Mayor Pro Tem Will O’Neill was the strongest voice of opposition to the proposal, saying that the existence of unfilled positions and longer-view crime and traffic safety trends show that spending more on police isn’t warranted.

Between 2013 and 2018, overall serious crime dropped by about 2% citywide and 21% on the Peninsula, Police Chief Jon Lewis confirmed.

Traffic-related calls increased about 4% between 2014 and last year, from 4,530 to 4,716. However, reported collisions dropped roughly 7% over that same period, from 942 to 880, and injuries fell almost 4%, from 642 to 618.

“There is no number, not a single numerical justification for adding more budgeted positions when we have not filled those positions, and [we are] seeing the crime statistics going down,” O’Neill said.

If police officials thought they needed more boots on the ground, they would put them there, he added. But, after hiring 12 officers since 2017 — when 146 positions were budgeted but only 134 were filled — and still having an open slot on paper, the department isn’t showing urgency.

“We don’t need to budget more people in a department that hasn’t actually filled all [its] positions yet,” O’Neill said. “And, if the question is allocation of resources, I trust our police chief to make that decision far more than I trust anyone up on the dais, certainly including myself.”

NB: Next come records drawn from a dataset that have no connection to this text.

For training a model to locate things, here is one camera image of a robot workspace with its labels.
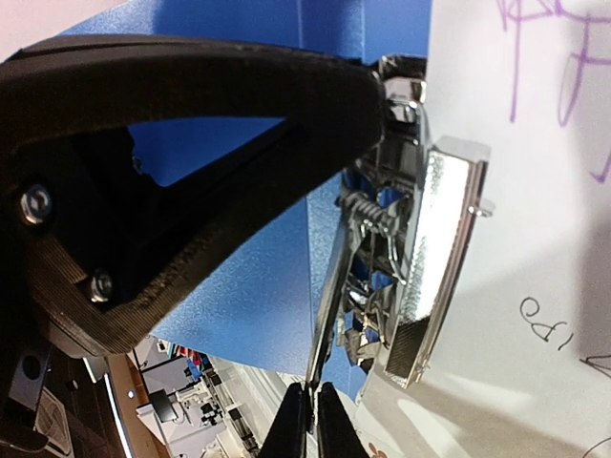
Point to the right gripper slim right finger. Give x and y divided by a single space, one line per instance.
286 437

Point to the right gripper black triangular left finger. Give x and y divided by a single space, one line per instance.
93 254

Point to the blue folder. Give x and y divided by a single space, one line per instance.
259 307

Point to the hand drawn sketch paper sheet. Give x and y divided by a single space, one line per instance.
521 367

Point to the chrome lever arch clip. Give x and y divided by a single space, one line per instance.
408 204

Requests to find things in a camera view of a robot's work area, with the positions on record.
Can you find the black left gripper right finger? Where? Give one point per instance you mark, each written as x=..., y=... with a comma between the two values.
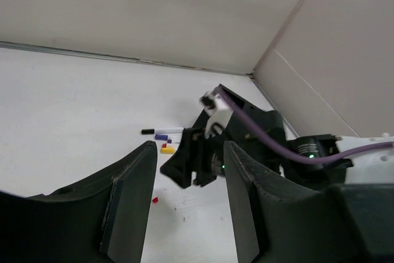
x=277, y=220

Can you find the black-capped white marker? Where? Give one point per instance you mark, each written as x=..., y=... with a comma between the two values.
x=167, y=130

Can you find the purple-capped white marker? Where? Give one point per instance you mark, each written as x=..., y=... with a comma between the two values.
x=163, y=137

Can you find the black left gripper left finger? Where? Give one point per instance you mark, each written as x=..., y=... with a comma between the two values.
x=101, y=218

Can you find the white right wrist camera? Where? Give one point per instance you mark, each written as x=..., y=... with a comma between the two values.
x=219, y=114

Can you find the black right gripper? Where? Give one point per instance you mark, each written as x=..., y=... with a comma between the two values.
x=199, y=161

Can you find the black two-compartment organizer box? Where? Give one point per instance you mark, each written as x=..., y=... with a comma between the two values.
x=246, y=120

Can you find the red and purple marker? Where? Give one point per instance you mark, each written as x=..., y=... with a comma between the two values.
x=170, y=143

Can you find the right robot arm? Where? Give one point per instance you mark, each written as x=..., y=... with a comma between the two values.
x=357, y=160

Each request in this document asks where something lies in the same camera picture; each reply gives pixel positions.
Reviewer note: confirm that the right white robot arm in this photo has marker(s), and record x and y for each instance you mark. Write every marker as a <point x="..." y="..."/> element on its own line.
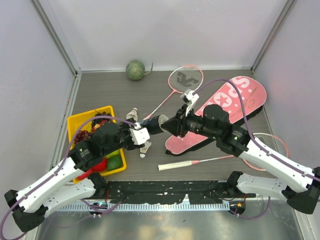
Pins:
<point x="296" y="184"/>

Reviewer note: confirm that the white shuttlecock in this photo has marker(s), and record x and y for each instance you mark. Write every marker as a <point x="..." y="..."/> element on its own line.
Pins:
<point x="143" y="150"/>
<point x="133" y="114"/>

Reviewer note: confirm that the yellow-green pear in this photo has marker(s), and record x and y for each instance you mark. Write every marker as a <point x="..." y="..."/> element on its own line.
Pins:
<point x="114" y="153"/>

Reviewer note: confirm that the red strawberries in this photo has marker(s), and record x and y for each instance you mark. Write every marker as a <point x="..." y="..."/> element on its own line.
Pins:
<point x="98" y="125"/>

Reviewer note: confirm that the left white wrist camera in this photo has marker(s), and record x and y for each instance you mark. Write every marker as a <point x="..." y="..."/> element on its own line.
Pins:
<point x="139" y="134"/>

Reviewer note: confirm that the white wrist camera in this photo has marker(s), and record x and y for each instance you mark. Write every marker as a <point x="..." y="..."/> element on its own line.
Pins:
<point x="190" y="98"/>
<point x="139" y="134"/>

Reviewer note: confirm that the green lime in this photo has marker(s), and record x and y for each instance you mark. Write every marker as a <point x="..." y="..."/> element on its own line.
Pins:
<point x="114" y="162"/>

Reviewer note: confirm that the black shuttlecock tube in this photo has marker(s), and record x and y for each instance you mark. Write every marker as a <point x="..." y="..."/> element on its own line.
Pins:
<point x="154" y="124"/>

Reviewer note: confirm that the red apple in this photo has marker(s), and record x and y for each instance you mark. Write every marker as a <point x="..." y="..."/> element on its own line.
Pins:
<point x="101" y="166"/>

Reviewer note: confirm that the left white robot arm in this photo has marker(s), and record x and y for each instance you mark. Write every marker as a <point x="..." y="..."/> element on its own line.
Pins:
<point x="30" y="206"/>

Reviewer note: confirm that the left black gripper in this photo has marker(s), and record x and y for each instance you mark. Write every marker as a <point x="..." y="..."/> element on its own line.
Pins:
<point x="131" y="145"/>

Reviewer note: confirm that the pink racket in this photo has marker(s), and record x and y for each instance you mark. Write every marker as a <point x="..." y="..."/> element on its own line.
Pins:
<point x="272" y="141"/>
<point x="181" y="79"/>

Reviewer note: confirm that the pink racket upper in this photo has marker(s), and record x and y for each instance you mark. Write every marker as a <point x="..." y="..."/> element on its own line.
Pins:
<point x="181" y="79"/>

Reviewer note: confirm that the white slotted cable duct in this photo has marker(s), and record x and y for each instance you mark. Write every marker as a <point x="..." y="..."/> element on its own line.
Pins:
<point x="184" y="206"/>

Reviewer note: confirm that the pink racket lower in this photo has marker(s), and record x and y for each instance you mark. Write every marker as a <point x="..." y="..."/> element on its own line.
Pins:
<point x="272" y="141"/>

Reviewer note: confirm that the white shuttlecock bottom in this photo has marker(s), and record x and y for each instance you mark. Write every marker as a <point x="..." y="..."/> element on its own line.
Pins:
<point x="143" y="150"/>

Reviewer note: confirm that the pink racket bag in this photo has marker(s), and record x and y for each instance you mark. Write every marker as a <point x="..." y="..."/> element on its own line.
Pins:
<point x="253" y="95"/>

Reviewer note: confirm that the green melon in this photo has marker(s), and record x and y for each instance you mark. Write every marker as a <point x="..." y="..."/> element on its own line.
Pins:
<point x="135" y="70"/>

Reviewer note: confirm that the red grape bunch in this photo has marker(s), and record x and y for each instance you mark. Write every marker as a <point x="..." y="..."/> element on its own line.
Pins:
<point x="81" y="136"/>

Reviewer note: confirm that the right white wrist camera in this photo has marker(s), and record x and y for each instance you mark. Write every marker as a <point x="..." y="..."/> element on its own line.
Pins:
<point x="190" y="98"/>

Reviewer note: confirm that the dark grape bunch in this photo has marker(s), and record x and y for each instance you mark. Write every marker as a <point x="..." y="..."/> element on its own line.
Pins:
<point x="100" y="121"/>

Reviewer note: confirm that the red pepper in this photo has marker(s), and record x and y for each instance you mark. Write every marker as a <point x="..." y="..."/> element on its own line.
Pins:
<point x="85" y="175"/>

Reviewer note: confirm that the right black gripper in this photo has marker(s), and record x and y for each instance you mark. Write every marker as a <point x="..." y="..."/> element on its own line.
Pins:
<point x="177" y="125"/>

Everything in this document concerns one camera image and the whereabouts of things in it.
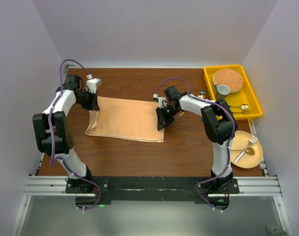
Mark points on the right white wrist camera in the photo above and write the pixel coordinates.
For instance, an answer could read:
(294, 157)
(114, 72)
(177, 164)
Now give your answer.
(160, 100)

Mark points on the beige round plate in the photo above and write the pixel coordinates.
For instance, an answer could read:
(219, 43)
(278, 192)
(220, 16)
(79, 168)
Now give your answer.
(247, 161)

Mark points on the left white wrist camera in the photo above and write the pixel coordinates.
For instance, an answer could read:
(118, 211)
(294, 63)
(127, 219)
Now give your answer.
(92, 84)

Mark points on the woven orange round plate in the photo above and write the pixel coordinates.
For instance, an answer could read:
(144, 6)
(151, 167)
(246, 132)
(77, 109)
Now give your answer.
(230, 78)

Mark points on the grey white cup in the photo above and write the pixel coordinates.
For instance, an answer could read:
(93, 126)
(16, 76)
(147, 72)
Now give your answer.
(221, 92)

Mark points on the silver fork on plate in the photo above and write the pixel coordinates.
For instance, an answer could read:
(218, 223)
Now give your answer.
(252, 141)

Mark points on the gold black spoon in tray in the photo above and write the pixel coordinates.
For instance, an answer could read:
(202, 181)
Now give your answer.
(243, 107)

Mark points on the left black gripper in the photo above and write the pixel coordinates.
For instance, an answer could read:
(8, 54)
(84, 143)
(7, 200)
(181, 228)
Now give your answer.
(94, 104)

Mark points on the gold spoon on plate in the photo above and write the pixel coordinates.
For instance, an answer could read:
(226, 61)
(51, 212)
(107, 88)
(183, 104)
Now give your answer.
(249, 150)

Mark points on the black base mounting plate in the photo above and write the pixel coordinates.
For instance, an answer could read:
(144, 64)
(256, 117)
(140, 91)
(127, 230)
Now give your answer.
(167, 189)

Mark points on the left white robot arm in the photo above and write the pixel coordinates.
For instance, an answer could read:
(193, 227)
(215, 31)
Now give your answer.
(53, 135)

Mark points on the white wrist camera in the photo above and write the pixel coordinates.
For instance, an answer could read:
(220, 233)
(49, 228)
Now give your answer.
(160, 100)
(92, 84)

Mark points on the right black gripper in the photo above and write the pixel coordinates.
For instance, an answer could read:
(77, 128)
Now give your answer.
(162, 121)

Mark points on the aluminium rail frame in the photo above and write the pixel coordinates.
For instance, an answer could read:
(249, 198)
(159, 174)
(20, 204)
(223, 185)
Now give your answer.
(46, 210)

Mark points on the peach satin napkin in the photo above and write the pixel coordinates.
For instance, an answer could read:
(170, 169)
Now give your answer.
(125, 119)

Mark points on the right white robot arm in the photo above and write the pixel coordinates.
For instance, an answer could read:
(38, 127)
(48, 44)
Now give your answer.
(219, 125)

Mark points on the yellow plastic tray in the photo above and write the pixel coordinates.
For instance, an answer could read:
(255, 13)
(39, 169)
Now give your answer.
(245, 96)

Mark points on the black handled utensil in tray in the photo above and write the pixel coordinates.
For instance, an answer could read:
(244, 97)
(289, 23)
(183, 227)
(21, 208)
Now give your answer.
(242, 112)

He moved to accept the city’s overall budget without any new officers. The vote failed, with Dixon and council members Joy Brenner, Jeff Herdman and Kevin Muldoon opposed.

Dixon initially sought two additional hires — suggesting one beat officer and one traffic officer — to return to the city’s 2009 staffing level. Muldoon eventually brokered a compromise, agreeing with O’Neill’s assessment of crime and traffic figures but suggesting the addition of only one officer, hired and assigned at the police chief’s discretion.

Council members will decide whether to authorize the additional officer at their June 25 meeting.